How involved should Christians be in government and politics?

That was the main topic of discussion for James Skillen, Christian theologian and author, during chapel on March 9.

He believed we as Christians can have authority and still be active participants in the government while living holy lives. He claimed authority is not a bad thing, and we are called to be servants of God.

Skillen used the scriptural passage Luke 22, the scene of Jesus eating the last supper with his disciples, to support his main point.

“What’s best: to be at the table or to be the one serving the table?” Skillen asked.

We would expect the biblical Christians’ response to be that serving the table is best because Christ has called us to be servants.
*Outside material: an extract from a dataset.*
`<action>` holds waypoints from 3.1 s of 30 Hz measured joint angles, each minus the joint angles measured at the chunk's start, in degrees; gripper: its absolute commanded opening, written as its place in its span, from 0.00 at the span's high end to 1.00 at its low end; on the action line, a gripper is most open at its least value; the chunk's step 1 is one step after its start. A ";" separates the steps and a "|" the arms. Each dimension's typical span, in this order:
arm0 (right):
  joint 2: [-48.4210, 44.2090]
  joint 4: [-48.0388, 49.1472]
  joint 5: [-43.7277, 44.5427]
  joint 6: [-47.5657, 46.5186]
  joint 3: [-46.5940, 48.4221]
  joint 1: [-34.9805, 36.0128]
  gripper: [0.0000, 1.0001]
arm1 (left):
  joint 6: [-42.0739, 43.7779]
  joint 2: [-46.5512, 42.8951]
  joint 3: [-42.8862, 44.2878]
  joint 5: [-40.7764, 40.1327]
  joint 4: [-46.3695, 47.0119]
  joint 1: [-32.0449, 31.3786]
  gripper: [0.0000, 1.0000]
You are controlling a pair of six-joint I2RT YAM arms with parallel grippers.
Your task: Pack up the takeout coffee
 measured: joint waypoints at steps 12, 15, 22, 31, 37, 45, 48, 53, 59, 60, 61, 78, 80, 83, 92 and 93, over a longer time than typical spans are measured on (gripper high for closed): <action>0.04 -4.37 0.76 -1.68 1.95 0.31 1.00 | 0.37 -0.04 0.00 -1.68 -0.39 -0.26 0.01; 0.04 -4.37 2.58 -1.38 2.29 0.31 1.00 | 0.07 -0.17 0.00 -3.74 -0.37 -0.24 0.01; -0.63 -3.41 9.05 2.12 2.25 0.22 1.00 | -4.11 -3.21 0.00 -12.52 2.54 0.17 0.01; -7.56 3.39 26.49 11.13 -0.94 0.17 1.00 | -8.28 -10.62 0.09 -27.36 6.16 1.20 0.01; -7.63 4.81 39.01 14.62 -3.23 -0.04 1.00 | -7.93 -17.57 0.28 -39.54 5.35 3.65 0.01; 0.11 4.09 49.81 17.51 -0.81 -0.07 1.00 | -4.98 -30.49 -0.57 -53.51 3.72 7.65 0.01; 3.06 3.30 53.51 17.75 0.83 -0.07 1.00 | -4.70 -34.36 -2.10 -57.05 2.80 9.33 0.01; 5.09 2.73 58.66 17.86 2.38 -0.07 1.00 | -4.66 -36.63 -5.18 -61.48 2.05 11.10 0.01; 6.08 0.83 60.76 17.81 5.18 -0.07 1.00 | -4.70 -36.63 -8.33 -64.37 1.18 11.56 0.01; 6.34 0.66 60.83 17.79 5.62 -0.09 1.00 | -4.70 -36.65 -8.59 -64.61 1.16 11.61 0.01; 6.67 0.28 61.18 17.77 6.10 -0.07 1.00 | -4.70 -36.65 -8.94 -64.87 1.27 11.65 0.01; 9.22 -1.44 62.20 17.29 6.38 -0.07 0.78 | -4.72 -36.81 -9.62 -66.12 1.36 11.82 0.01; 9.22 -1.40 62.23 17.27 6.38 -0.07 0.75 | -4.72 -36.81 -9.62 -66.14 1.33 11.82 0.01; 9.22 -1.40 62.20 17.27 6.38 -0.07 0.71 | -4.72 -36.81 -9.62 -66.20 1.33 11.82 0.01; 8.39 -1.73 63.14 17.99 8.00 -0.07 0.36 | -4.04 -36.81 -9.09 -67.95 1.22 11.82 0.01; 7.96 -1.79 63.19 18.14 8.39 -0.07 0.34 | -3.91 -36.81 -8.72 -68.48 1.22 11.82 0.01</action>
However, Skillen argued we are called to do both.

“We’re all servants in different capacities” Skillen said.

Parents have authority over their children, bosses have authority over their employees, and so forth. This does not mean those in positions of authority are not servants; rather, those in authority help the younger generations grow and mature so someday they can handle their own authority and responsibilities in an effective and positive manner. Similarly, we as Christians can still be servants while being involved in authoritative positions within the government. The term Skillen used to describe this is “public servants.” He explained that the goal of our servitude is the same, but our actions are publically seen.

Skillen also brought up the idea that we are to be joint heirs with Christ. Since Christ has called us to be stewards of this earth, we need to accept the given responsibility to take care of it. We are able to be co-heirs with Christ through leadership positions, helping to make this world a more just and godly place. Skillen said we are all meant to have authority in some part of our lives, and we need to know how to be good authoritative figures. Therefore, we should make it our goal to “learn how to be mature servants of the Lord.” When we take up the responsibility of being “public servants,” we are taking a step toward growth.

“We have to grow up to be all that God created us to be,” Skillen said.